Females do not get enough rest throughout pregnancy for many factors, including hormonal levels, temperature, changes in volume of blood, fluid intake, etc. The first trimester of pregnancy can be difficult, but practicing good sleep habits may help you sleep more soundly and increase your total sleep time. There are many things you’re able to do to get more sleep despite these obstacles. The following techniques and pointers will help you sleep more soundly.
Try using pillows to support you, one under your knee and another under your belly, or invest in a special (extra long) pregnancy body pillow. Strategically placed pillows help support the stomach and can help you get to sleep, try a full body pillow for this kind of support.
The pillow between your knees will help align your spine, while the others will support your growing belly and your back. You can also wrap it between your knees (or use a smaller pillow) to help support your hips while you sleep too. Yes, supporting one leg with a pillow when lying on your side does help, but less so the bigger the bump gets.
Sleep routines (going to sleep at established times after predictable patterns of behavior) can help set the mood for a night of good quality sleep. Going to bed and waking up at the same time every day will help your body know when it’s time to sleep. Go to sleep at the same time each night, and get up at the same time each morning, even on the weekends.
However, if you’re up several times during the night or have disturbed sleep patterns, you may need to spend more time in bed resting than normal. So, if you’re waking up several times in the middle of the night, you might want to budget some extra evening or morning time in bed!
Women who got an average of less than 6 hours of sleep each night were in labor longer than women who slept more, says the National Sleep Foundation.
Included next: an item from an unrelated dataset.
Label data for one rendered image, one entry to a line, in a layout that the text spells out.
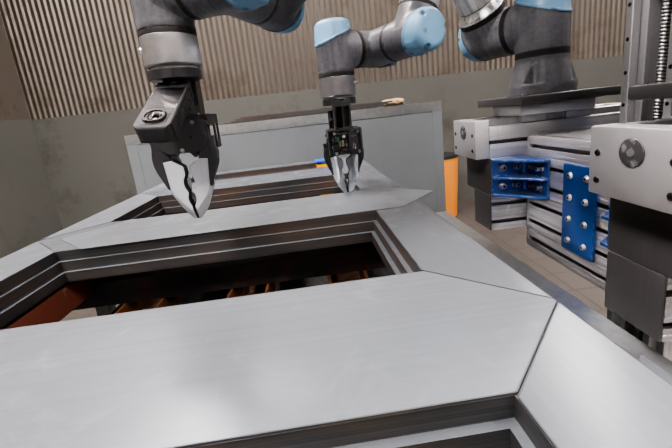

For women who find themselves constantly plagued with fatigue during the first trimester, a short daytime nap might be the solution.
The new study follows other research looking at possible ties between maternal sleep and fetal wellbeing in recent years, including studies suggesting that women who report that they sleep on their backs have an increased risk of stillbirths. While the current study asked about maternal sleep position, not many women reported sleeping on their backs for any meaningful analysis.
Relax, Manage Your Stress
Just as stress physically affects your ability to relax, that anxiety makes it difficult to for your brain to power off.
Pregnancy can feel overwhelming, so find ways to deal with your stress and anxiety throughout the day before it gets time for bed. Heightened levels of stress and anxiety around giving birth and caring for a child can also lead you to be up long past your normal bedtime.
Stress isn’t good for your body, or your baby ‘s, so learn to relax, breathe, and meditate to lower your heart rate and your stress levels. Breathing from your belly rather than your chest can activate the relaxation response and lower your heart rate, blood pressure, and stress levels to help you drift off to sleep.
Long before the baby bump starts to show, you’ll experience morning sickness, frequent urination, and other symptoms that make it increasingly difficult to sleep. Being pregnant can mess with your ability to sense how often you need to pee.
By the third trimester, you may find yourself waking up several times a night to use the bathroom. I’m assuming you already pee before you go to bed, but try peeing again before going to bed. In the hours before you go to sleep, avoid drinking high amounts of fluids to avoid bathroom breaks during the middle of the night. Drink whenever you are thirsty and keep in mind that your urine should be straw colored if you have a good fluid intake.
Make sure your bedroom is comfy. If your bedroom is loud, and the sound is outdoors your control, comprising street sound, you may desire to make usage of background noise such as peaceful music or maybe a white tone.
Avoid smartphones, TV screens, and laptops an hour before bedtime, as the blue light triggers your brain to stay awake. Try switching off the TV at least an hour before you want to actually go to sleep and try reading instead. The lights from TV act as stimulants for us ( even though we often fall asleep in front of the TV ) and can mess with our production of melatonin, the hormone that regulates our sleep – wake cycle.
If you need some light to move around safely, try installing a dim nightlight in the hall or bathroom or using a small flashlight. If you ‘ve been awake for more than 15 minutes, get out of bed and do a quiet, non-stimulating activity, such as reading a book.
A lot of the same things you may have been doing to get fit for pregnancy still apply throughout your pregnancy. If you were an experienced runner before pregnancy, you could safely continue to run or jog throughout most of your pregnancy.
If you get the green light and are opting for online yoga, make sure it’s explicitly meant for pregnant people, and don’t push your body in any way that feels too uncomfortable. Tell the instructor you’re pregnant, because certain poses need to be modified or are best avoided when you’re expecting. Consult with your prenatal care provider to make sure yoga is safe for you, especially if you have not exercised regularly before pregnancy.